Western Markets Regional Summary

Desert Southwest (DSW)

Spot cotton trading was inactive.  Supplies were moderate.  Demand was light. Producers offered equities.  Average local spot prices were lower. The COVID-19 Pandemic continued to put pressure on the cotton market and slowed the marketing chain for cotton.  No forward contracting or domestic mill activity was reported. Foreign mill inquiries were light.

Temperatures continued in the high 100s in western and central Arizona. Light showers moved through Arizona mid-week as monsoonal activity shifted to lower elevations. More rain is in the    near-term forecast.  The slight drop in temperatures as storms moved through helped keep heat stress at the Level 1 category. The Yuma crop approached cut-out stage. The crop made good progress in central Arizona. No significant insect pressures were reported.
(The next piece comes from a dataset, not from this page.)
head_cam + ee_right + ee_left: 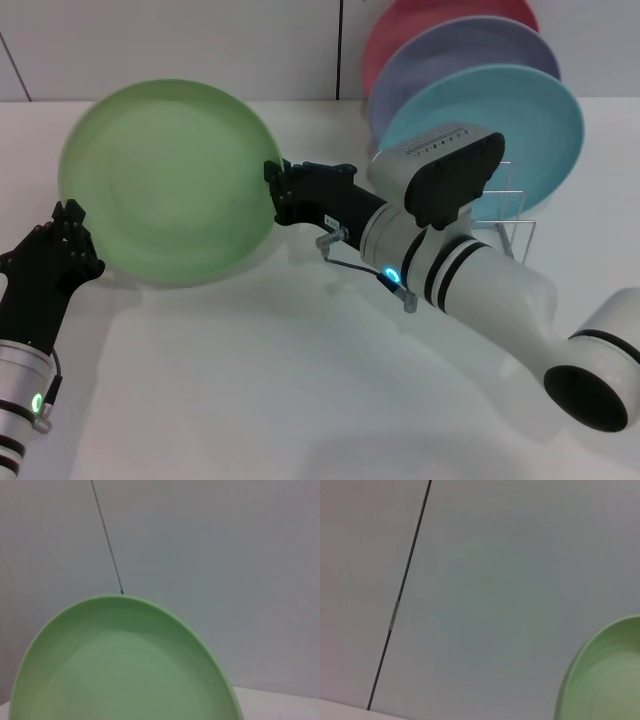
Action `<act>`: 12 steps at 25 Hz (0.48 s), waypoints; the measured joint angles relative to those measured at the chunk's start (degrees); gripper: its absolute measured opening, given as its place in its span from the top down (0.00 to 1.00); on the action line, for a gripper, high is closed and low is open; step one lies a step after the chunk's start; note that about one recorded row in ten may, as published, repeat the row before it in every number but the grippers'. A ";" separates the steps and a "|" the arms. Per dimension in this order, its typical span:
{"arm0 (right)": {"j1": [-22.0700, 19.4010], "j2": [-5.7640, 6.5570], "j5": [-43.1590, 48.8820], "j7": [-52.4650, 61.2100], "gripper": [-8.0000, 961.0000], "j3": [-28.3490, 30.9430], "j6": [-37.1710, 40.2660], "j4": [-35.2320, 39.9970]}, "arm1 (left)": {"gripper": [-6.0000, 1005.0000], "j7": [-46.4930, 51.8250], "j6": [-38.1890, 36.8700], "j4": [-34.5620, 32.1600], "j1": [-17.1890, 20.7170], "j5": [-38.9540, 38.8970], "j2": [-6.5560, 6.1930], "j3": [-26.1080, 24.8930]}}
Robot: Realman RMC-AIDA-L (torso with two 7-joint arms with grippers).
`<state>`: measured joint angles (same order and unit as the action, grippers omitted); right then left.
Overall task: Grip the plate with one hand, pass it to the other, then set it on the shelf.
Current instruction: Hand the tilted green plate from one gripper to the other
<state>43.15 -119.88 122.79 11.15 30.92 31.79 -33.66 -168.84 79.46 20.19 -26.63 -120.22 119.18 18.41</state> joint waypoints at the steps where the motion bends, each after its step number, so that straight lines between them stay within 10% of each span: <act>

Temperatures were in the high 90s to low 100s in New Mexico and El Paso, TX. Afternoon thunderstorms, some of which will have strong winds and heavy rainfall, were in the near-term forecast.  The crop made good progress.

San Joaquin Valley (SJV)

Spot cotton trading was inactive.  Supplies and demand were light. The COVID-19 Pandemic continued to impact the U.S. economy and cotton demand.  Average local spot prices were lower.  No forward contracting or domestic mill activity was reported.  Foreign mill inquiries were light.

Valley skies were hazy as smoky conditions from the Mineral Fire in western Fresno County, near Coalinga continued to burn. The rugged terrain makes it difficult for firefighters to get the fire under control. Air quality remains poor. Temperatures were in the low to mid-100s. The crop made excellent progress.   No insect pressures were reported.

American Pima (AP)

Spot cotton trading was inactive.  Supplies of 2019-crop cotton were moderate. Demand was light.  Average local spot prices were steady.  No forward contracting or domestic mill activity was reported.  The COVID-19 Pandemic continues to affect the livelihood of citizens across the nation and world, thus the demand for cotton. Foreign mill inquiries were light. Mills inquired for new-crop cotton.

Shippers continued to offer 2019-crop cotton. According to the Foreign Agricultural Service Export report for week ending July 16, there were 11,600 bales of new sales with no cancellations.  Sales for marketing year 2020 were reported at 38,000 bales.

Hot, dry conditions were reported throughout the Far West.  Desert Southwest producers anticipated the first good monsoon rainfall.  Strong afternoon thunderstorms were in the near-term forecast.  Blooming and boll-setting advanced across the region. Insect pressures were easily managed and controlled.  Overall, the crop made excellent progress in the Far West.

Trading

Desert Southwest

  • No trading activity was reported.

San Joaquin Valley

  • No trading activity was reported.

American Pima

  • No trading activity was reported.